# Blizzard Poacher or Fischer Addicts



## Puck it (Nov 17, 2009)

My son who snowboards is switching to skiing.  I trying to determine what twin tips to get him.  I do not want to psend a lot until he decides if he likes it.  I also want the ski to hold up.  He is 18 and 200lbs.  He plays hockey so learning will not be a problem,  He will probably be rough on them.  BC has the poachers for $155 and the Addicts for $279.  Anyone know these skis?  The Poacher sem like a great price but too soft for him and built to stand up to his weight?

Any thoughts?


----------



## eastcoastpowderhound (Nov 20, 2009)

Puck it said:


> My son who snowboards is switching to skiing.  I trying to determine what twin tips to get him.  I do not want to psend a lot until he decides if he likes it.  I also want the ski to hold up.  He is 18 and 200lbs.  He plays hockey so learning will not be a problem,  He will probably be rough on them.  BC has the poachers for $155 and the Addicts for $279.  Anyone know these skis?  The Poacher sem like a great price but too soft for him and built to stand up to his weight?
> 
> Any thoughts?



That's a great price on the poacher...only thing I'd want to check out is whether or not its a sidewall construction or cap construction...a cap ski won't hold as well on hard snow for your son's size.  The addict is a sidewall ski and has solid edge grip for a twin...its a little wider too, 84,, waist vs 80.  I've skied on the addict, but not the poacher so I can't compare the on snow performance, but I can say that the addict makes for a great all mtn ski...the 181 is pretty stable in high speed turns on hard snow, especially for a park ski.  If the poacher is a sidewall ski, go for it, if its a cap, I'd go with the addict.


----------



## mondeo (Jan 19, 2010)

Bump.

I'm pretty close to pulling the trigger on Addict Pros as a park/Sundown bumps/Killington trees ski. I don't need anything crazy good in bumps for Sundown (I'll use my Twisters for the comps,) but ok would be good.


----------



## deadheadskier (Jan 19, 2010)

Your Watea's not working out for the trees?


----------



## mondeo (Jan 19, 2010)

deadheadskier said:


> Your Watea's not working out for the trees?

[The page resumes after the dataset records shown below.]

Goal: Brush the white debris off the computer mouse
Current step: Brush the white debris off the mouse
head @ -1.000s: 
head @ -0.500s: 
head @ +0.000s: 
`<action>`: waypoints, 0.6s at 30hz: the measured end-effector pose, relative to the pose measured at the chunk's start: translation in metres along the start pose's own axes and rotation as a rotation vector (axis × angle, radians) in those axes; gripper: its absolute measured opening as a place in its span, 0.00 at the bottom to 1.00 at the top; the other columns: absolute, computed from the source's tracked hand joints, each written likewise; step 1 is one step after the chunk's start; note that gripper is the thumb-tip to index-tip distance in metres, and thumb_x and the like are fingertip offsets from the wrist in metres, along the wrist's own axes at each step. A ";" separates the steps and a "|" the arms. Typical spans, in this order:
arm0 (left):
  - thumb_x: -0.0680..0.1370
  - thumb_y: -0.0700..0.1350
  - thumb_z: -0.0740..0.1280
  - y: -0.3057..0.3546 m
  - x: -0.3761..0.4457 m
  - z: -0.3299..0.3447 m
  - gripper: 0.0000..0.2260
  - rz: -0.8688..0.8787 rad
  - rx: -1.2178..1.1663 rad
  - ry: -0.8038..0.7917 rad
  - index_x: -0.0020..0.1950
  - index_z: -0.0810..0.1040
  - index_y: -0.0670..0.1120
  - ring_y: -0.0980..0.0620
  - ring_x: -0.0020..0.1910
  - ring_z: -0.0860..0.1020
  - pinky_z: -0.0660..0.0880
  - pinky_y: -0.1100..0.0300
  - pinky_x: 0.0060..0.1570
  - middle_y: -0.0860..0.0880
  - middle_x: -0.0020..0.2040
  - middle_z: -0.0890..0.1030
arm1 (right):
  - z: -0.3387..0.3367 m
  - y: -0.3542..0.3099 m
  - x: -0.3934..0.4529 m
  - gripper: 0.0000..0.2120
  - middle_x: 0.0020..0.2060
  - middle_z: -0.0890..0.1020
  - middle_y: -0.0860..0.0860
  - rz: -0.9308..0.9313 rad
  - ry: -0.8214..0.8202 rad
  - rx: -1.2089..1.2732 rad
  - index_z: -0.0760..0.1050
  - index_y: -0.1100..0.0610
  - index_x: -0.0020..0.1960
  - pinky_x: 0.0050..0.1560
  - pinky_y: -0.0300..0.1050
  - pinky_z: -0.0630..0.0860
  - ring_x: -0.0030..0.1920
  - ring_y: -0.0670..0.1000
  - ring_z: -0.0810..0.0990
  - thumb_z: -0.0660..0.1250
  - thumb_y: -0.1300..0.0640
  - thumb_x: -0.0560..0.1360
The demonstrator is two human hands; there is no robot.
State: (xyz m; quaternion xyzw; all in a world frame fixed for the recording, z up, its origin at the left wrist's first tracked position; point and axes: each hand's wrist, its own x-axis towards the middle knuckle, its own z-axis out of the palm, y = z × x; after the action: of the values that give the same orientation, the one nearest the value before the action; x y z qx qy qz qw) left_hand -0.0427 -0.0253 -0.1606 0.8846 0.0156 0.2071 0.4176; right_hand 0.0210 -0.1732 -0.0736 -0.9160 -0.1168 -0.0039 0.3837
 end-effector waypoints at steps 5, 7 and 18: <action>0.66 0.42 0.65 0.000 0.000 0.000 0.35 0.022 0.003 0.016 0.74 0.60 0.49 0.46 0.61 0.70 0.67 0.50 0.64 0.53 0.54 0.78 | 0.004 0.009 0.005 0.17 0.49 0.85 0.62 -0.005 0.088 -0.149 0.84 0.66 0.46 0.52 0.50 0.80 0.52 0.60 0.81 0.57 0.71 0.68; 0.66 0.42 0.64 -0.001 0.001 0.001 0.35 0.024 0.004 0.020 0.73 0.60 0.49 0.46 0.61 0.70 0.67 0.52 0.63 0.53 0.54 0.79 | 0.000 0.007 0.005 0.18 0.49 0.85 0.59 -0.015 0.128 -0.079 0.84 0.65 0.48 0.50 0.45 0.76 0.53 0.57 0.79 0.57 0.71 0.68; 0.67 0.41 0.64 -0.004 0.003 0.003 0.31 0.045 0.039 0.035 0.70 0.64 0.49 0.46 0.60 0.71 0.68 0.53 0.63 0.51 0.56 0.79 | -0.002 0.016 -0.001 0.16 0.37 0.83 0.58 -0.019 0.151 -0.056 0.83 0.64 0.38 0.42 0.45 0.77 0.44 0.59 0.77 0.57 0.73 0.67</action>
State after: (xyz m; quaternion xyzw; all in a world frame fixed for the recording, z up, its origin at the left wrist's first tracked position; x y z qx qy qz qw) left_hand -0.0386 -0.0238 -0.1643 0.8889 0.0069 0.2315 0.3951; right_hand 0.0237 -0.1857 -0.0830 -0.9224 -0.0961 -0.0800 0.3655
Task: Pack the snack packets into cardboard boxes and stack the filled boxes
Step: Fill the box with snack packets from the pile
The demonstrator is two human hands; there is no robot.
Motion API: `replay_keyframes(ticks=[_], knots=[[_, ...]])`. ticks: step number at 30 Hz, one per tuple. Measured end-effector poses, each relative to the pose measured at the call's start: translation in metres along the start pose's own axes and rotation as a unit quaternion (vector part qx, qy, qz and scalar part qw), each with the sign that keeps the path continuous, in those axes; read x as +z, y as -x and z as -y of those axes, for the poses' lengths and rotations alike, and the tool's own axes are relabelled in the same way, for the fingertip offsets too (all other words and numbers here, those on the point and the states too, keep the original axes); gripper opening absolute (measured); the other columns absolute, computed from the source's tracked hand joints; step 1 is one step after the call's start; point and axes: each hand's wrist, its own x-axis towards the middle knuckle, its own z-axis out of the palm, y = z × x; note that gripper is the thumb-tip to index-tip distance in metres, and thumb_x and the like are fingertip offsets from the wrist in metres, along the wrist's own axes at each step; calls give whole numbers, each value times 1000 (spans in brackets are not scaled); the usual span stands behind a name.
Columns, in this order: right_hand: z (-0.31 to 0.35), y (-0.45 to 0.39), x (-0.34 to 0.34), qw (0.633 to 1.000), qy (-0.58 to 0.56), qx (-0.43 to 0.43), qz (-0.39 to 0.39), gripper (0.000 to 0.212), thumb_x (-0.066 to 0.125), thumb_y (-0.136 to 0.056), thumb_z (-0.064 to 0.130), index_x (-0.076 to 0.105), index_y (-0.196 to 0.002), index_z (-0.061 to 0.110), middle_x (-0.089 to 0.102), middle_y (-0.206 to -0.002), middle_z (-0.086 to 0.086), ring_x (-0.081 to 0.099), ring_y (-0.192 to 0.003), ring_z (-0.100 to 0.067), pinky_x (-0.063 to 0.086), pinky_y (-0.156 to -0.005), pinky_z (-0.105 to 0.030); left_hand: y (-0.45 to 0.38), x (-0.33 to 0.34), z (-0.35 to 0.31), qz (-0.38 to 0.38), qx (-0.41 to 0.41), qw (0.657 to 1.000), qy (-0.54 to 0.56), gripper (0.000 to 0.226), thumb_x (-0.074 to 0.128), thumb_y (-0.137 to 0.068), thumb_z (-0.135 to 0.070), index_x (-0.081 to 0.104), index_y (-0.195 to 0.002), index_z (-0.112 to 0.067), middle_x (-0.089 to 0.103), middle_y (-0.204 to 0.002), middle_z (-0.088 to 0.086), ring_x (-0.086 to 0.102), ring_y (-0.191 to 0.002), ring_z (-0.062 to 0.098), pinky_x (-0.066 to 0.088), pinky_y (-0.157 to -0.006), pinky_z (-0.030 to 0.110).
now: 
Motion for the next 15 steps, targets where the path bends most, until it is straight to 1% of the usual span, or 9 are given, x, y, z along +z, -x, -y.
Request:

They like to go straight, and I really haven't spent that much time tree skiing. Not a good combination. Something a little more nimble would be good for tight, steep trees, especially while I'm a developing tree skier.


----------



## deadheadskier (Jan 19, 2010)

use them in the bumps exclusively for a bit.


----------



## riverc0il (Jan 20, 2010)

mondeo said:


> They like to go straight, and I really haven't spent that much time tree skiing. Not a good combination. Something a little more nimble would be good for tight, steep trees, especially while I'm a developing tree skier.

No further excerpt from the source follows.